Он готов был заскулить, завыть от досады.

 Пока Тимка приходил в себя, гадая, что же, в конечном счёте, предпринять, заскрипела лестница, и механик в огромных валенках спрыгнул на полок с явным намерением помочь.

 -Ну, что у тебя? Какое кино смотрим? Ёш твою малахай, плыли две дощечки. – Он прикидывал с чего начать. – Так, делов-то. Сейчас эту шалаболину воткнём, раз, концы накинем, два, и вперёд. С красным знаменем. Скважины запустили, качают. - Но, почув-ствовав что-то неладное, глянул на Тимку.

 - Ты чего это, Тимоха, захирел? Плохо, что ль? Устал? Переутомился?
 Тимка молчал, с какой-то неимоверной жадностью затянулся и едва выдавил, виновато:
 - Вот…того…бульк и не плавает.

 Механик насторожился:
 -Что не плавает? Говори ясней. – И посмотрел на насос. - Мать моя не чёсанная, утопил, что ли? Ёш твою малахай, плыли две дощечки.

 Тимка насупился:
 - Она, гадина, оказывается, совсем и не держалась на валу, а я её молотком…шандарахнул. Ну и вот….

 - Ага, а она, видите ли, обидилась, - механик хотел пошутить, но не шутилось. Более того, Тимка мельком уловил, как посерело его лицо, и ему стало ещё тоскливей.

 Долгим взглядом механик осмотрел Тимку, потом насос и, словно решившись, равнодушно сказал:
 -Раздевайся.

 - Что? Это… как?- У Тимки вмиг пересохло во рту. От одной мысли, как он это будет делать, внутренности, казалось, подобрались к горлу.
  Нет, никакая сила сейчас не смогла бы его выдернуть из тёплого ватника. Он скривился недоумённо, жалостливо, чувство вины раздирало его, но чтобы в воду…

 - Ты что, Александр Петрович, опупел, я ведь… того…враз загнусь, судороги и…и…каюк. Тебе же за мной и нырять придётся… - И замолк, выговорившись.

 - Да-а-а,- протянул механик, - а ведь ты прав. Как говорила моя бабушка, это точно к письму. – И, чуть помолчав, продолжил:
 - Родина-мама, она ведь,… требует героев, а тютюрка…та без общественного, так сказать, понятия, рождает вахлаков.- И жестко проведя ладонью по лицу, словно сдирая с него невидимую паутину, стал снимать фуфайку.

 Тимка засуетился:
 - Сань, я с тобой полностью согласен, вот…полностью солидарен.

 Механик раздевался медленно, как заправский спортсмен, готовящийся к побитию рекорда.
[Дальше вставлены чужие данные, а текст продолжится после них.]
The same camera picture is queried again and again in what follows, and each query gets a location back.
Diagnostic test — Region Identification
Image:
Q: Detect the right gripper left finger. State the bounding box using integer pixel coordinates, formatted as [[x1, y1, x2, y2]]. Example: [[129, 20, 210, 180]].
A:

Дышал глубоко, сосредоточенно. И когда остался в одних трусах, ёжась, спросил:
 - Ну, показывай, куда булькнула, убивец?

 Тимка упал на колени и, едва не касаясь воды рукой, показал. Всё происходящее казалось ему диким кошмаром.
 
 Он с ужасом смотрел на обнажённое тело. Видел, как оно обмурашилось от холода, как волосы вытянулись, напряглись, и будто изморось прошла по их концам.
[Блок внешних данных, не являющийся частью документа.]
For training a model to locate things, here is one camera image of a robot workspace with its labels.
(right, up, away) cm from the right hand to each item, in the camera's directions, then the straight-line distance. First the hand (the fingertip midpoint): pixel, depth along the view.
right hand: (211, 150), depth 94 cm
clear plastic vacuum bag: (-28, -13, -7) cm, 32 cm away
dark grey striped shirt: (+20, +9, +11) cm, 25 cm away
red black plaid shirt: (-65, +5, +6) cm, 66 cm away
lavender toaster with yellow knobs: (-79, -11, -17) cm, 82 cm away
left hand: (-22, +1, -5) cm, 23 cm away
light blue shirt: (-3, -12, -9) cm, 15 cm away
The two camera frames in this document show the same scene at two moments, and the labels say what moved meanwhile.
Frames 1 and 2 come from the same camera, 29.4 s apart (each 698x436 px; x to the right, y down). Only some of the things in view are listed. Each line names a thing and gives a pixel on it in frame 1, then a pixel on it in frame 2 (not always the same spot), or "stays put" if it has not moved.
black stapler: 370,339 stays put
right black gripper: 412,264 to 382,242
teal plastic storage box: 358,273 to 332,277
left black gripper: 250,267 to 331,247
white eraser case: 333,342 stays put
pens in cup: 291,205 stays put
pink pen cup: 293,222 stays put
 Механик в нерешительности замер, выругался беззлобно, вылез из валенок, снял трусы и осторожно наступая босыми ногами на обледенелые ступени лестницы, стал спускаться вниз. Тимка отупело смотрел, как белое, дышащее теплом тело, погружается в закрытую мусором воду, и ему становилось худо.

 Когда же механик заорал, что есть мочи и погрузился по самую шею, Тимка подхватил фальцетом, да так неистово, что тот перестал кричать, испугано посмотрел наверх.
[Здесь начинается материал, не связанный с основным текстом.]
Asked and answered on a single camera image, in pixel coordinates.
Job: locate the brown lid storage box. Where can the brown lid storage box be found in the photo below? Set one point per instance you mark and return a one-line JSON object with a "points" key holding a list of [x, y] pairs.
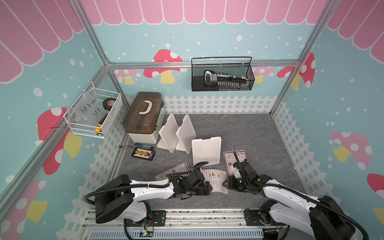
{"points": [[145, 117]]}

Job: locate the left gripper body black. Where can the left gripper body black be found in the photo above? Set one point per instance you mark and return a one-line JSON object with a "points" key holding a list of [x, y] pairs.
{"points": [[198, 190]]}

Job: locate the clear plastic labelled bag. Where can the clear plastic labelled bag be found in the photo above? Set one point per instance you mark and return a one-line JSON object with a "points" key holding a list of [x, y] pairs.
{"points": [[87, 110]]}

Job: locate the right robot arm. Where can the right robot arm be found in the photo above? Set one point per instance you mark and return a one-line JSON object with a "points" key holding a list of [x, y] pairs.
{"points": [[322, 218]]}

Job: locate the green handled tool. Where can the green handled tool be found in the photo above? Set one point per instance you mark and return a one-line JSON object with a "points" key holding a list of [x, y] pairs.
{"points": [[144, 146]]}

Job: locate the dim sum menu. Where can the dim sum menu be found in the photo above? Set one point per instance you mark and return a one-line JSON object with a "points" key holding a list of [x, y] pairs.
{"points": [[181, 168], [216, 179], [231, 158]]}

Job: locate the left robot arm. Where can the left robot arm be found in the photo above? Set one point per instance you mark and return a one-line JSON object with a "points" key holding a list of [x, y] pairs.
{"points": [[123, 198]]}

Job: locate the black tray with parts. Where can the black tray with parts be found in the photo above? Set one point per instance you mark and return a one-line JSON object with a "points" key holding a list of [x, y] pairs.
{"points": [[143, 154]]}

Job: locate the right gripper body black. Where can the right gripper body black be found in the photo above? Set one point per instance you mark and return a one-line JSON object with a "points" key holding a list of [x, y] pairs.
{"points": [[240, 185]]}

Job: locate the yellow black utility knife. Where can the yellow black utility knife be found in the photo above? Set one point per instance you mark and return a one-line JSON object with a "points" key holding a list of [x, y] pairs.
{"points": [[98, 130]]}

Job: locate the black mesh wall basket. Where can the black mesh wall basket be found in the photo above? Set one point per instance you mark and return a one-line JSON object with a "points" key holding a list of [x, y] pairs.
{"points": [[234, 66]]}

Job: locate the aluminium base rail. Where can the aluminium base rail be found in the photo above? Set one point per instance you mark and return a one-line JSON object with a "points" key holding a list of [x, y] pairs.
{"points": [[189, 224]]}

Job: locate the black tape roll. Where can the black tape roll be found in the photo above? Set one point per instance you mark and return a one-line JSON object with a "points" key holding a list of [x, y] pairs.
{"points": [[109, 103]]}

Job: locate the socket tool set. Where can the socket tool set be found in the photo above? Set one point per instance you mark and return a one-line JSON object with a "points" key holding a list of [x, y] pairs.
{"points": [[212, 79]]}
 -Ты чего орёшь? Ёш твою малахай...Прищемил, что ли, что?

 А Тимка, выпучив глаза, верещал, не в силах остановиться, пока не кончился в лёгких воздух.

 -Силён, бродяга. Ну, ты даёшь. Помогаешь, что ль? - Механик усмехнулся посиневшими губами.

 И стал тихонько ходить, отгоняя руками от лица мусор, изучая дно ногами.

 - А…тя…тя, вот она, голуба, - набрал воздух и погрузился с головой. Через мгновение полумуфта лежала на полке, а механик, фыркая, отплевываясь, трясясь и матерясь, выбрался на четвереньках на полок. Не одевая трусов, подхватил сложенную в фуфайку одежду и, впрыгнув в валенки, заскрипел по ступеням, бормоча:

 -Давай, Тимоха, давай. Ёш твою малахай, плыли две дощечки. Не подведи. На нас вся страна смотрит. Убивец.

 Тело его в грязных мазутных подтёках полыхало краснотой, и снежинки, падавшие на него, мгновенно таяли, превращаясь в капельки. Напоследок, блеснув сверху красным, прыщавым задом, буквально проблеял:

 - Ещё раз уронишь, сам нырять будешь. Ёш твою малахай, плыли две дощечки.

 Тимка лихорадочно принялся за работу. Одна- единственная мысль билась в мозгу и словно подгоняла:
 - Только бы Сашек не заболел. Только бы всё обошлось. Ёш твою малахай, плыли две дощечки.